Und die Frau Generalin läßt den Herrn Baron bitten, doch sogleich zu ihr zu kommen; sagte er. Die Frau Generalin ängstigt sich sehr, weil die Frau Baronin bis zur Stunde nicht zurück sind.
Noch immer starrte der Baron in das Blatt; aber seine Miene war nichts weniger als bestürzt oder traurig; er lächelte vielmehr so in sich hinein und schien sich an der vertrackten Depesche nicht satt sehen zu können. Er hatte wohl nicht einmal die Botschaft gehört.
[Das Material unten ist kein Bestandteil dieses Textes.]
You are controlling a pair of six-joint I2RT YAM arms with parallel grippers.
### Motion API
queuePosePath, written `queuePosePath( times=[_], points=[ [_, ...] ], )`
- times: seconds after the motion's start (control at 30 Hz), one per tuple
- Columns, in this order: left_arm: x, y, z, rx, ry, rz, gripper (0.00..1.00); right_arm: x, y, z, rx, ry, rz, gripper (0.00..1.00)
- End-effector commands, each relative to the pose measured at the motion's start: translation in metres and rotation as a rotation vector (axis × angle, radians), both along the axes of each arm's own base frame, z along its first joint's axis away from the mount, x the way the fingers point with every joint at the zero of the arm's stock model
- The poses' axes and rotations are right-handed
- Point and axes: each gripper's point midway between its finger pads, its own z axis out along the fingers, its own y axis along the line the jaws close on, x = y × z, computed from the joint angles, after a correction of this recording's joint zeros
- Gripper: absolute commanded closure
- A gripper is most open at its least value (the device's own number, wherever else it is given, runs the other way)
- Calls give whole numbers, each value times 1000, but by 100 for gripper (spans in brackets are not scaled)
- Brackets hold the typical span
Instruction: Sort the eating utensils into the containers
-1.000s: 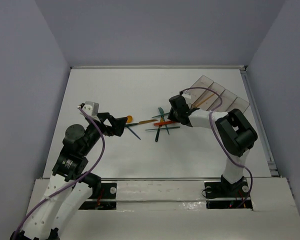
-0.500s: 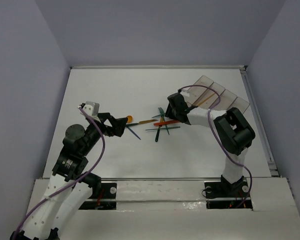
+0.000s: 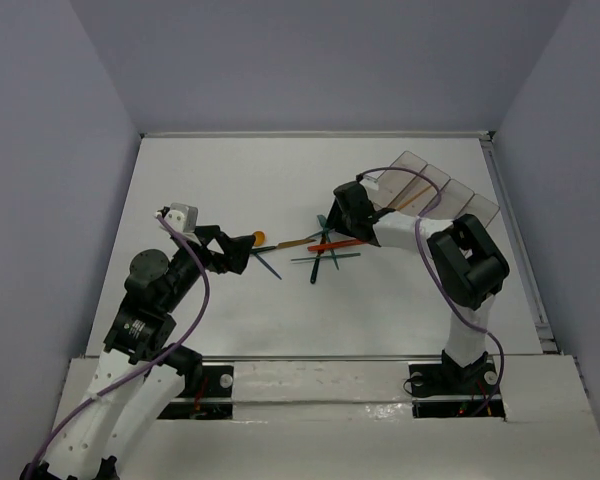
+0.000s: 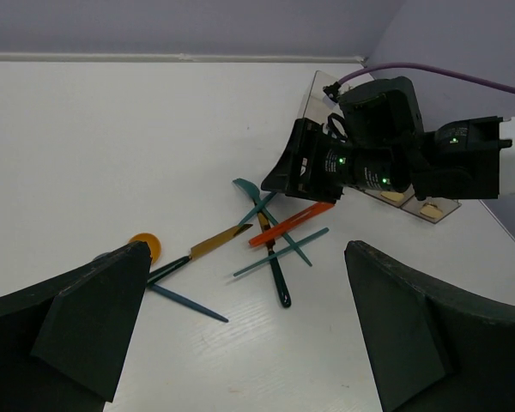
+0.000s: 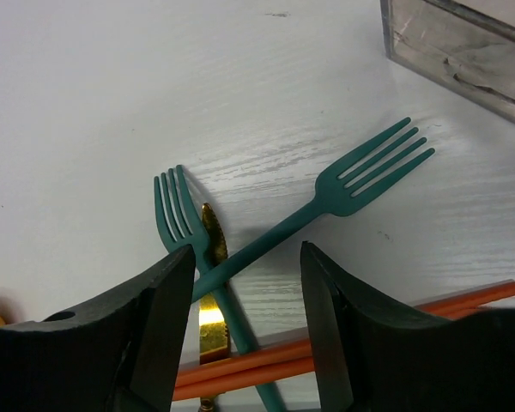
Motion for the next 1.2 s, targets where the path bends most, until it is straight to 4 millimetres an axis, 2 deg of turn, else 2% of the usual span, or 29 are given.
queuePosePath(
  times=[0.0, 0.1, 0.33, 0.67, 0.77, 0.83, 0.93, 0.97, 1.17],
  points=[
    [-4, 0, 33, -37, -87, -12, 1, 19, 14, 23, 49, -58, -25, 38],
    [-4, 0, 33, -37, -87, -12, 1, 19, 12, 9, 14, -19, -31, 38],
    [-4, 0, 34, -39, -89, -14, 1, 21, 9, -4, -21, 19, -55, 45],
    [-4, -1, 33, -39, -85, -18, 1, 18, -2, -11, -55, 26, -99, 63],
    [-4, -1, 32, -39, -84, -18, 1, 19, -2, -11, -59, 27, -103, 67],
    [-4, -2, 33, -39, -85, -20, 1, 20, -2, -11, -63, 26, -97, 76],
    [-4, -2, 32, -39, -84, -23, 1, 21, 0, -8, -58, 22, -88, 83],
    [-4, -2, 33, -39, -85, -21, 1, 21, 0, -7, -59, 18, -85, 90],
    [-3, -2, 32, -38, -82, -23, 1, 23, -1, 16, -45, -25, -84, 97]
  ],
)
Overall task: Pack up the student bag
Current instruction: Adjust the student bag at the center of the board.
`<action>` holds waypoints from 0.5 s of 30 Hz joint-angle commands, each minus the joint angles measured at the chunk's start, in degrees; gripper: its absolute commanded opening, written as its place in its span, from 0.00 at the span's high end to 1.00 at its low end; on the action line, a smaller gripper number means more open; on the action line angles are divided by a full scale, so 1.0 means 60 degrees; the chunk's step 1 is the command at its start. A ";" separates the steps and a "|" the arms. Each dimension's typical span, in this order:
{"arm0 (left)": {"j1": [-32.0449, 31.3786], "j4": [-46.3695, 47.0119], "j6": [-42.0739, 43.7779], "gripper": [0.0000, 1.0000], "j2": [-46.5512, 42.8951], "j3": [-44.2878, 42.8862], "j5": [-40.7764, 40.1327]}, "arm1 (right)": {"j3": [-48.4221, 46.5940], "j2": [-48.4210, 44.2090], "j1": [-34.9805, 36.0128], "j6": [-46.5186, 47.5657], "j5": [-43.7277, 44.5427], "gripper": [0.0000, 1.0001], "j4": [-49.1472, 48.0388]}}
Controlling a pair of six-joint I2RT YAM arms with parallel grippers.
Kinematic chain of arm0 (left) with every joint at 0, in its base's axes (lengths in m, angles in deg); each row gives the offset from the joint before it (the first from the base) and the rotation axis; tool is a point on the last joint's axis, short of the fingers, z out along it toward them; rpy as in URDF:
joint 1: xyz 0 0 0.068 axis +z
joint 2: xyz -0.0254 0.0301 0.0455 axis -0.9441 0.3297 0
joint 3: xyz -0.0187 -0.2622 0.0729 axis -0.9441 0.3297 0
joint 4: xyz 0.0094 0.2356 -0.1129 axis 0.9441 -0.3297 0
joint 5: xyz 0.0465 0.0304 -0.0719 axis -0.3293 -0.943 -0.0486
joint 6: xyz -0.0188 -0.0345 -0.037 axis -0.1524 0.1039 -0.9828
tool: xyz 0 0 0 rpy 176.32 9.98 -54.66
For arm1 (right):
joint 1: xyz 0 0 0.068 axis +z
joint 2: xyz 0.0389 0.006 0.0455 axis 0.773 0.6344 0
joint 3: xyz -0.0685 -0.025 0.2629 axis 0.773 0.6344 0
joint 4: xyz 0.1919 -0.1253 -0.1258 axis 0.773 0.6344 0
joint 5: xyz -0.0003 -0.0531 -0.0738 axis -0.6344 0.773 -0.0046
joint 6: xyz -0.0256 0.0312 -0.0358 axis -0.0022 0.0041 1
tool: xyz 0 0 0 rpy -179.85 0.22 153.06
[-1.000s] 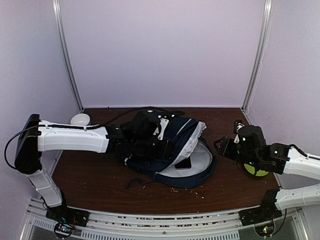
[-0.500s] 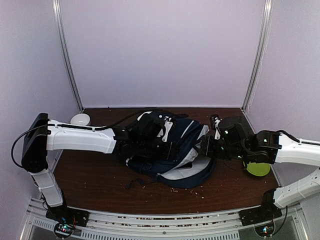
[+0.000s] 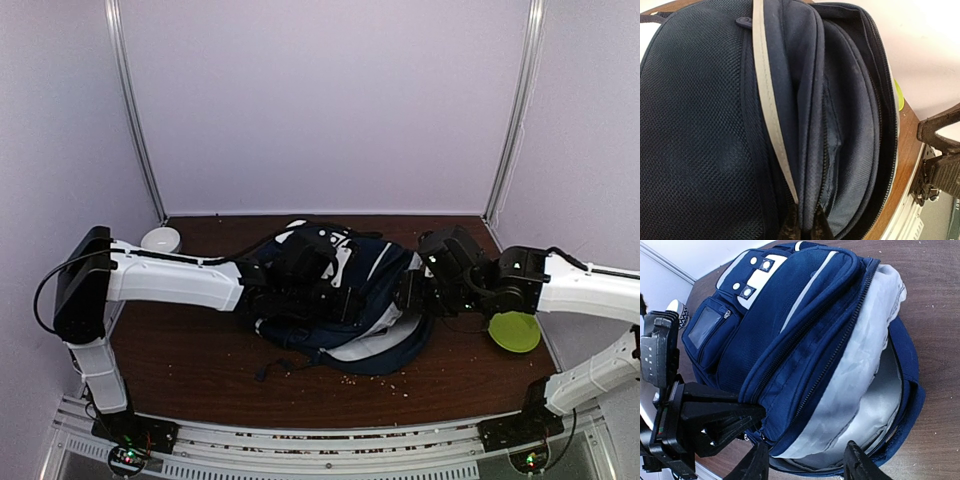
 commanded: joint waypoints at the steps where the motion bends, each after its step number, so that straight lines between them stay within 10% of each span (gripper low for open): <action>1: -0.0209 0.1108 0.0070 1.00 0.0298 -0.0662 -0.0231 | -0.0491 0.0499 -0.0151 0.0000 0.0217 0.49 0.0657; 15: -0.0264 0.1322 0.0148 1.00 0.0560 -0.0757 -0.0078 | 0.0740 0.0385 -0.0724 -0.0126 0.0080 0.56 0.0605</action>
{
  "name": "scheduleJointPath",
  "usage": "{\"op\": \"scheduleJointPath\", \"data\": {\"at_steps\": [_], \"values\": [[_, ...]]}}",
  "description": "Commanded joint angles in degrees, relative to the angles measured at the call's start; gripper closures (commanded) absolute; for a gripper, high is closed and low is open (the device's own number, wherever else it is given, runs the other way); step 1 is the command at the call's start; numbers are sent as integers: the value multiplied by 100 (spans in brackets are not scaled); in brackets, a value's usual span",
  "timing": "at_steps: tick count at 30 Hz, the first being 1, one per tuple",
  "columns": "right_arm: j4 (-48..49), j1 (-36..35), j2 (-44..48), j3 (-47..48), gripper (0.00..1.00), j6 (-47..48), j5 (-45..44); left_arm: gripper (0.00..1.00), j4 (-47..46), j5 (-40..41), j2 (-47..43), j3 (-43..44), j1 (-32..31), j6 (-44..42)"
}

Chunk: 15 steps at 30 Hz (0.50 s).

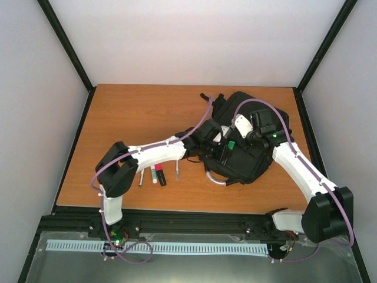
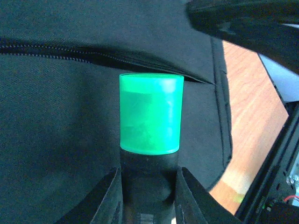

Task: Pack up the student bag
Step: Place the stationery in the student bag.

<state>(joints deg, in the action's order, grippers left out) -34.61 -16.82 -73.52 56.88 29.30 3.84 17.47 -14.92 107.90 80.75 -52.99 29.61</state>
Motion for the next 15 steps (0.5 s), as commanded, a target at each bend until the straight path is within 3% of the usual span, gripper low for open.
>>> {"op": "scheduleJointPath", "data": {"at_steps": [1,8,15], "values": [[-25,-49,94,18,91,-45,138,99,-216,31,318,234,60,398],[413,-45,-431,-280,68,213,-272,99,-313,161,346,-51,145,681],[566,-50,-935,-204,61,358,-373,99,-435,170,353,-297,149,824]]}}
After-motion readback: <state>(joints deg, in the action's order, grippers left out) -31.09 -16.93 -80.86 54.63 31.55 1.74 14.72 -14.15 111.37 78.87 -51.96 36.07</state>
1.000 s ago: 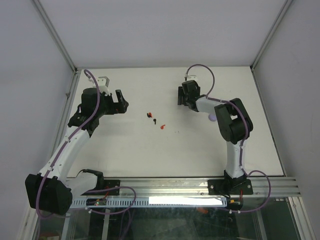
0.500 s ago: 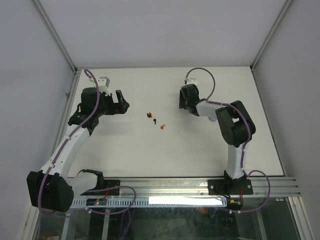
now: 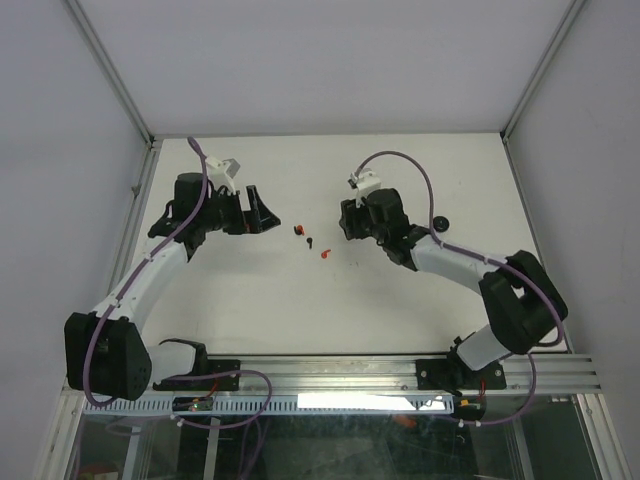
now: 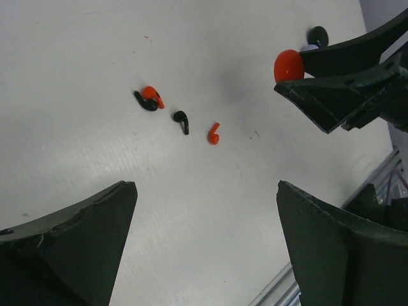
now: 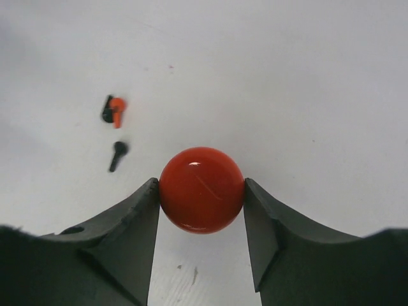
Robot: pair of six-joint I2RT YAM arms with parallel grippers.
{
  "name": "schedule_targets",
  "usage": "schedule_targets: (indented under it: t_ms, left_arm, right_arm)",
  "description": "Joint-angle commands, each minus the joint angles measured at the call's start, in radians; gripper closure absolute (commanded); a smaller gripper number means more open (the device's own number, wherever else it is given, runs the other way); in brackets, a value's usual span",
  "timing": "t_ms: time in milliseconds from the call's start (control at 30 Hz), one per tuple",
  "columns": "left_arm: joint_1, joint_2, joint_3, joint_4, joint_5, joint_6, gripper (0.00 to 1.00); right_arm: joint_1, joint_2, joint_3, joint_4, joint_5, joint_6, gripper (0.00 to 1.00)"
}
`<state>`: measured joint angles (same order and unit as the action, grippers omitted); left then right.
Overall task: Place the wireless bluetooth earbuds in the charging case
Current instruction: Pick up the charging case at the center of the board.
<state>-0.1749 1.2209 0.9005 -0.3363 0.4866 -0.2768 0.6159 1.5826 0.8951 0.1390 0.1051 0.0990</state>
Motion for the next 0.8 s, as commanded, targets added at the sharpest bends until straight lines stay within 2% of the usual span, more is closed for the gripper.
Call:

So erlaubte sich denn Friedrich, dieselbe zu wiederholen mit der Nüance, daß die Frau Generalin über das Ausbleiben der Baronin »sich ganz furchtbar ängstige.«
Es ist schön; sagte der Herr, ich gehe sogleich zu ihr. Und, Friedrich, ich komme nicht zu Tische. Lege mir einen Anzug zurecht – zum Ausgehen – die hohen Stiefel und das übrige! – Du weißt schon.
Friedrich sagte: Zu Befehl, Herr Baron! und ging den Korridor hinab. Als er in den Quergang eingebogen war, blickte Adalbert sich vorsichtig um, faltete die Depesche wieder auseinander und drückte seine Lippen auf das letzte Wort.